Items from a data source
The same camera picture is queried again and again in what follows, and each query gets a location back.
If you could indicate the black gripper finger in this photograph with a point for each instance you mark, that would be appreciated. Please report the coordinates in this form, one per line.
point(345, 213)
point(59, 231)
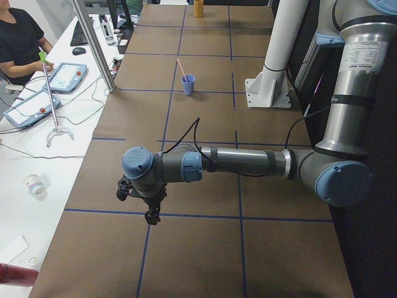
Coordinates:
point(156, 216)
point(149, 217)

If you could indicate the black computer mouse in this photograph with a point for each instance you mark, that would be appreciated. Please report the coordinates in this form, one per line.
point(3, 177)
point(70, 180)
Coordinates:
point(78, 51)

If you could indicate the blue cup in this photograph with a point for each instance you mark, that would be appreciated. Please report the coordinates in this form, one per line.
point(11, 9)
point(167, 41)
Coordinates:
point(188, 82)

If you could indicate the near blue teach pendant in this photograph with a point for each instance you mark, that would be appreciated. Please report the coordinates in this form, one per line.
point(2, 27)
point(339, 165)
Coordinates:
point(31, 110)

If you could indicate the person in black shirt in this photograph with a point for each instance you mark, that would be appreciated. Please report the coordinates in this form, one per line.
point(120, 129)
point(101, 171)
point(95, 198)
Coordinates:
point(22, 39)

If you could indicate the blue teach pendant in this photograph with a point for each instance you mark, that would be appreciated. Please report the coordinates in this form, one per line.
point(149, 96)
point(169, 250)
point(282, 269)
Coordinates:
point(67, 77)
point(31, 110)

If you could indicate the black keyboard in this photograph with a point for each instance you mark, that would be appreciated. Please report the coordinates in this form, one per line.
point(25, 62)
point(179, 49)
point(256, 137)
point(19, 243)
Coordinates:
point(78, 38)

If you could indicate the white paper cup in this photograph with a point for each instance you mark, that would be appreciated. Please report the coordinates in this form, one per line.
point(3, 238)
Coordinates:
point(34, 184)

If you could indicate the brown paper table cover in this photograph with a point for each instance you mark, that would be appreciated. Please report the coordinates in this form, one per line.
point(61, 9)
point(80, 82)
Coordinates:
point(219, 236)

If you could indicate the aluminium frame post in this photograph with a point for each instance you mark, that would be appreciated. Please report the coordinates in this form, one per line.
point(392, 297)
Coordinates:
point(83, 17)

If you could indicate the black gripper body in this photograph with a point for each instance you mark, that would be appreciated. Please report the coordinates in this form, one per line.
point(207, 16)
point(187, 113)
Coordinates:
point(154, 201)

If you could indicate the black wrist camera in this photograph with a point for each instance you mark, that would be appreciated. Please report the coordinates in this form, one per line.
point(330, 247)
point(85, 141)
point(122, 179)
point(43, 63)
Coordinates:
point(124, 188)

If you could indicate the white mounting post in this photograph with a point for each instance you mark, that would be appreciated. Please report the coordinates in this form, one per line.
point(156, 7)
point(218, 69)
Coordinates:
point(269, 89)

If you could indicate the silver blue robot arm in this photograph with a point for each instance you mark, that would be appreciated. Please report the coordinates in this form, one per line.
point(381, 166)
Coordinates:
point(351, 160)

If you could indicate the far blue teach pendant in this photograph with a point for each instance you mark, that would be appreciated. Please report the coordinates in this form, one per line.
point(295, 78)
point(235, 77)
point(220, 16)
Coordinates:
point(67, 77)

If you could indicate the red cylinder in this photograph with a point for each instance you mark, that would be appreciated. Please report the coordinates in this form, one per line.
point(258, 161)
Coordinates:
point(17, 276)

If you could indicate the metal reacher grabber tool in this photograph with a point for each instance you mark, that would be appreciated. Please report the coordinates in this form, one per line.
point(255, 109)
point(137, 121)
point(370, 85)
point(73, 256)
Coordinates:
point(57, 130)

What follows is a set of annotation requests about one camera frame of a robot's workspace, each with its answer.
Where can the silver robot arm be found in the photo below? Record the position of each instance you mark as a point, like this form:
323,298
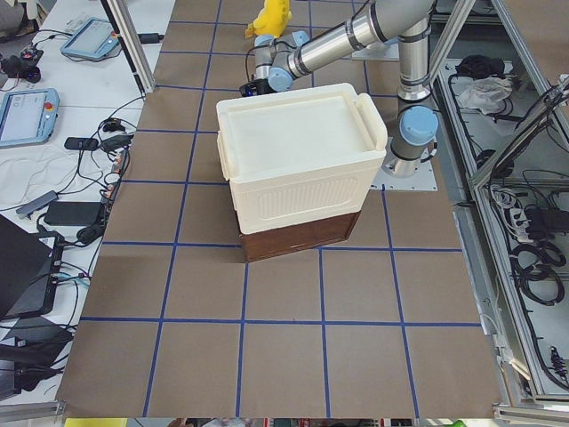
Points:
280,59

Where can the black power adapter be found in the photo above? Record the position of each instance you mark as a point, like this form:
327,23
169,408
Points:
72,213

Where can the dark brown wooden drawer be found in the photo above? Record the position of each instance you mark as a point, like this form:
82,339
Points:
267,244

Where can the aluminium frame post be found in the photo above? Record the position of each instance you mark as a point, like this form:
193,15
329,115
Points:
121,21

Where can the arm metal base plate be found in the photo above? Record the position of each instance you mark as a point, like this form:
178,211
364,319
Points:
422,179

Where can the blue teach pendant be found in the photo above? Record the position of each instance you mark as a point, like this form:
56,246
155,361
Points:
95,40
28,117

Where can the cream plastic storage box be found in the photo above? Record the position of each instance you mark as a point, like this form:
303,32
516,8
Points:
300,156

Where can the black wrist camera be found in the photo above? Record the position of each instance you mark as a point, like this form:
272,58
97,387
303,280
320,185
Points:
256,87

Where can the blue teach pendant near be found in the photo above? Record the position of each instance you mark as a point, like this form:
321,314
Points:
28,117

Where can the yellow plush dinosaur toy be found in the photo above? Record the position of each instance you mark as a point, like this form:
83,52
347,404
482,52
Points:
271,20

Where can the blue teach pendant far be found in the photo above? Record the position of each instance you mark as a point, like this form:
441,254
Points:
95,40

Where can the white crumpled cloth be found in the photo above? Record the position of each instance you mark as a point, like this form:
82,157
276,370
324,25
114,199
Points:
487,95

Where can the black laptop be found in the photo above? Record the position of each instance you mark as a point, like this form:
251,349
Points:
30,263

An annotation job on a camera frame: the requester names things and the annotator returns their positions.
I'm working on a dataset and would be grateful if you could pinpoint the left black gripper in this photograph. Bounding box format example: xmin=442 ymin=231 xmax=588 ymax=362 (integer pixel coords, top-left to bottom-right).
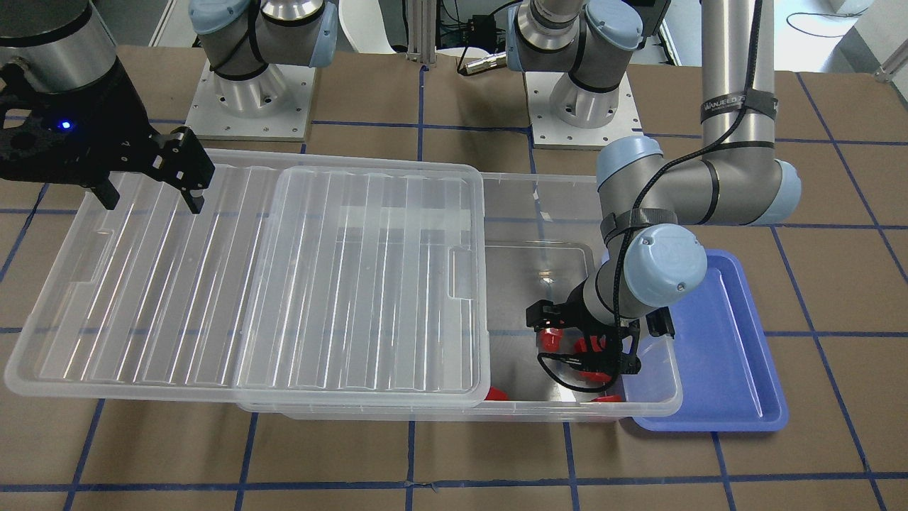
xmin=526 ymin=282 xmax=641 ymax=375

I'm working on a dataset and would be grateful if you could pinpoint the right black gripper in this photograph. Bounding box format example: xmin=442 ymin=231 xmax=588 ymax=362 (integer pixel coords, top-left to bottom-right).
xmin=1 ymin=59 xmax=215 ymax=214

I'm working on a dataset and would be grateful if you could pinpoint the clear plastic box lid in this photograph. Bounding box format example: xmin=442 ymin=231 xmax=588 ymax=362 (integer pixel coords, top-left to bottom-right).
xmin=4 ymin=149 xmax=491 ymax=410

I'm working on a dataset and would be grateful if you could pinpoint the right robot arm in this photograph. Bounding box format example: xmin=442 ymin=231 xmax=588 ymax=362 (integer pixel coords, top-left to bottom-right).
--
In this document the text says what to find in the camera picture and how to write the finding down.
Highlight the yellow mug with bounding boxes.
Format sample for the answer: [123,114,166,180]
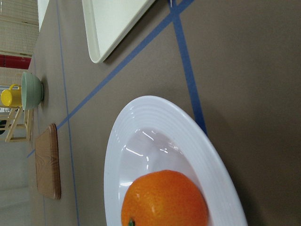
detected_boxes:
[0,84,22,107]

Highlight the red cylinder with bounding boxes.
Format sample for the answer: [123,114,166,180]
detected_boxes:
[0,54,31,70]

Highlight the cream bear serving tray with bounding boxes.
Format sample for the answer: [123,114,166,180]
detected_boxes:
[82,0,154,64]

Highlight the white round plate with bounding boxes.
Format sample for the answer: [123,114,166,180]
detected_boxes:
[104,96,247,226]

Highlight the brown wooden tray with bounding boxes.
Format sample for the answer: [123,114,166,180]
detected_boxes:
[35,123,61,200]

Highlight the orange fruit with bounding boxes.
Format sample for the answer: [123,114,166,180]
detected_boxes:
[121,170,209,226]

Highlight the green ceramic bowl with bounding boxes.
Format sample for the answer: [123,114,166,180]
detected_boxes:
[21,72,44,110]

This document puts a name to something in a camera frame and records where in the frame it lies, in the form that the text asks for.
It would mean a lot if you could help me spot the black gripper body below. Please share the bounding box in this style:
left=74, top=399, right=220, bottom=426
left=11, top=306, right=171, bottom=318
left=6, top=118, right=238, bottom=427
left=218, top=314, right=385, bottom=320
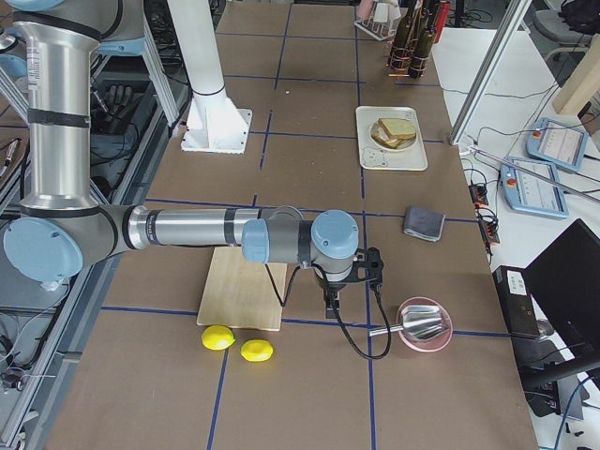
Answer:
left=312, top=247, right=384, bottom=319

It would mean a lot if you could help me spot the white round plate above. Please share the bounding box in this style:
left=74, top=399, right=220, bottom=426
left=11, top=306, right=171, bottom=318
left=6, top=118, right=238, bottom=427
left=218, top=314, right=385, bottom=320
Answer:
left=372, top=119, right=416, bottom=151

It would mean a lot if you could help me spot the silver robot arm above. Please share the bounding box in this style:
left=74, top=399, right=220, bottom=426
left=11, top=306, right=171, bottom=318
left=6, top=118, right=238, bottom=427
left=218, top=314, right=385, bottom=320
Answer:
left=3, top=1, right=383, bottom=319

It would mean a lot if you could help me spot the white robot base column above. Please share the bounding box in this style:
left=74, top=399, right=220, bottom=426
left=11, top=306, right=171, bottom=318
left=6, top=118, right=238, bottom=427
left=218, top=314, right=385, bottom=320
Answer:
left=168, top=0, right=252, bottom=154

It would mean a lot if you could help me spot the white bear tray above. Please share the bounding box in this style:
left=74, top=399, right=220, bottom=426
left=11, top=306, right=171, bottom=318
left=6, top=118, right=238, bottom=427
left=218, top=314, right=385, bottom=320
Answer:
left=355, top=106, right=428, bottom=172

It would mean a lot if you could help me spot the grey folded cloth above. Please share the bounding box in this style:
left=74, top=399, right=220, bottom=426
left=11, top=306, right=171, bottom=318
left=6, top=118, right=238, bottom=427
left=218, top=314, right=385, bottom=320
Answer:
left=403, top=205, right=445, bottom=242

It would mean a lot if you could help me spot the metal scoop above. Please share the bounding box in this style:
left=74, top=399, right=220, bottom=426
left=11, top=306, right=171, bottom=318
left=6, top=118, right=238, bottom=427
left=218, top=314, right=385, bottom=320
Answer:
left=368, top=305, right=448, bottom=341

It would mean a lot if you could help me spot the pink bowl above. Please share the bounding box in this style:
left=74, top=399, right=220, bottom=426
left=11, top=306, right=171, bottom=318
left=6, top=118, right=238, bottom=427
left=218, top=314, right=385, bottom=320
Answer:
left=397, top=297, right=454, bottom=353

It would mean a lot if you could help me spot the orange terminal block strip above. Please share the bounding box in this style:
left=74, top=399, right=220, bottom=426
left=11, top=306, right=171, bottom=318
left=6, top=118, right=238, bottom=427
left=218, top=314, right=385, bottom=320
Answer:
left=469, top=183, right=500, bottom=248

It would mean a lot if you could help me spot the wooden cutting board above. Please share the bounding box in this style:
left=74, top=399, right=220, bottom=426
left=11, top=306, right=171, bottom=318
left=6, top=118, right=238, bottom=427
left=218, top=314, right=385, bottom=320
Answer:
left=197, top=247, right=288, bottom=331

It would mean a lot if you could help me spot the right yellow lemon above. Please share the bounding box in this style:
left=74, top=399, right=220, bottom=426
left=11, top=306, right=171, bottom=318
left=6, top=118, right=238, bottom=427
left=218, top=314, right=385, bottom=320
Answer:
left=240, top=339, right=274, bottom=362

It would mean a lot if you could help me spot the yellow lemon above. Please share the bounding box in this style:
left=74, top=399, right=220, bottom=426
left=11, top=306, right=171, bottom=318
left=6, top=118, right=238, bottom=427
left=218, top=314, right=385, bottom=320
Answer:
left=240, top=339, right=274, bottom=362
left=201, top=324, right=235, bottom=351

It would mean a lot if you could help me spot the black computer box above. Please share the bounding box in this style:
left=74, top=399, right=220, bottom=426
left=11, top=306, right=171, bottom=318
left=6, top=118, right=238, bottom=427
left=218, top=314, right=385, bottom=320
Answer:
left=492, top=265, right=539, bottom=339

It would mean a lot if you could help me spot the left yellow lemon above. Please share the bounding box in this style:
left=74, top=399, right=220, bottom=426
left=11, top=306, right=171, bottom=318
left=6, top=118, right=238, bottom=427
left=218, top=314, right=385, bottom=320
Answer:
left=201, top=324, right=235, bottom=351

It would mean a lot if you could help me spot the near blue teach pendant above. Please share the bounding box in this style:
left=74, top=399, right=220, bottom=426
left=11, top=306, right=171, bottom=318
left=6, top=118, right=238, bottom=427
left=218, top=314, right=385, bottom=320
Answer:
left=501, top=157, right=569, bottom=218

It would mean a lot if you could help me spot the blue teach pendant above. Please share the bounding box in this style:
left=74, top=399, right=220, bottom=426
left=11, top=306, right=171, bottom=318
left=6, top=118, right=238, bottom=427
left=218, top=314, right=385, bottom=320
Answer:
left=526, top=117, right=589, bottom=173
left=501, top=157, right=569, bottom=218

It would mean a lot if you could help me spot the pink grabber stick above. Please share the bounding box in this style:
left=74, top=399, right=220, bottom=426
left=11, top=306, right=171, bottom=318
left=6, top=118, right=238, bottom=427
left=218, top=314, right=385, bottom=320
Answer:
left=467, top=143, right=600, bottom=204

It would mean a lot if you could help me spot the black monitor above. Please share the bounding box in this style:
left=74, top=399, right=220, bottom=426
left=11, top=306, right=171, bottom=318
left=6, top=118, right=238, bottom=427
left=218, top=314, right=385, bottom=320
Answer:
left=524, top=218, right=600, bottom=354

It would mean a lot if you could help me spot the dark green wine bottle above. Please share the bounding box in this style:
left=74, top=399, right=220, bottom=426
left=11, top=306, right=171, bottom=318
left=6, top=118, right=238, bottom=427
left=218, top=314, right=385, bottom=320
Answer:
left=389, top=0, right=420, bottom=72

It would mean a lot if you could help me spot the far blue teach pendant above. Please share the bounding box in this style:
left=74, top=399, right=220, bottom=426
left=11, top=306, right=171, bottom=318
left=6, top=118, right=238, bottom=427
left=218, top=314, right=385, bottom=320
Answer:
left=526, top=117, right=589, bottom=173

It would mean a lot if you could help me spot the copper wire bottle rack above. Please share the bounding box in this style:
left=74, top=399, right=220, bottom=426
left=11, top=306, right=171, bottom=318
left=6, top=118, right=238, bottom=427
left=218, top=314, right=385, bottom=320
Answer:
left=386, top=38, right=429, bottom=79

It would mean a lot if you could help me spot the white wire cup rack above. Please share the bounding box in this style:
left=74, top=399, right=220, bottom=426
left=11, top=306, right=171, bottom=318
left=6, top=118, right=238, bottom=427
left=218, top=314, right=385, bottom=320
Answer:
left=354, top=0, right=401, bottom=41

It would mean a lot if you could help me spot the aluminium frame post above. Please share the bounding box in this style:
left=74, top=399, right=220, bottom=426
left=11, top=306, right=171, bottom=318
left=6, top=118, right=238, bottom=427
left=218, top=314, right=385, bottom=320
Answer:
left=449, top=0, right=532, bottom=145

* **Task instructions**: Determine how many lines in the data contain the string "cream", and give the number only.

* **Exercise output**: 2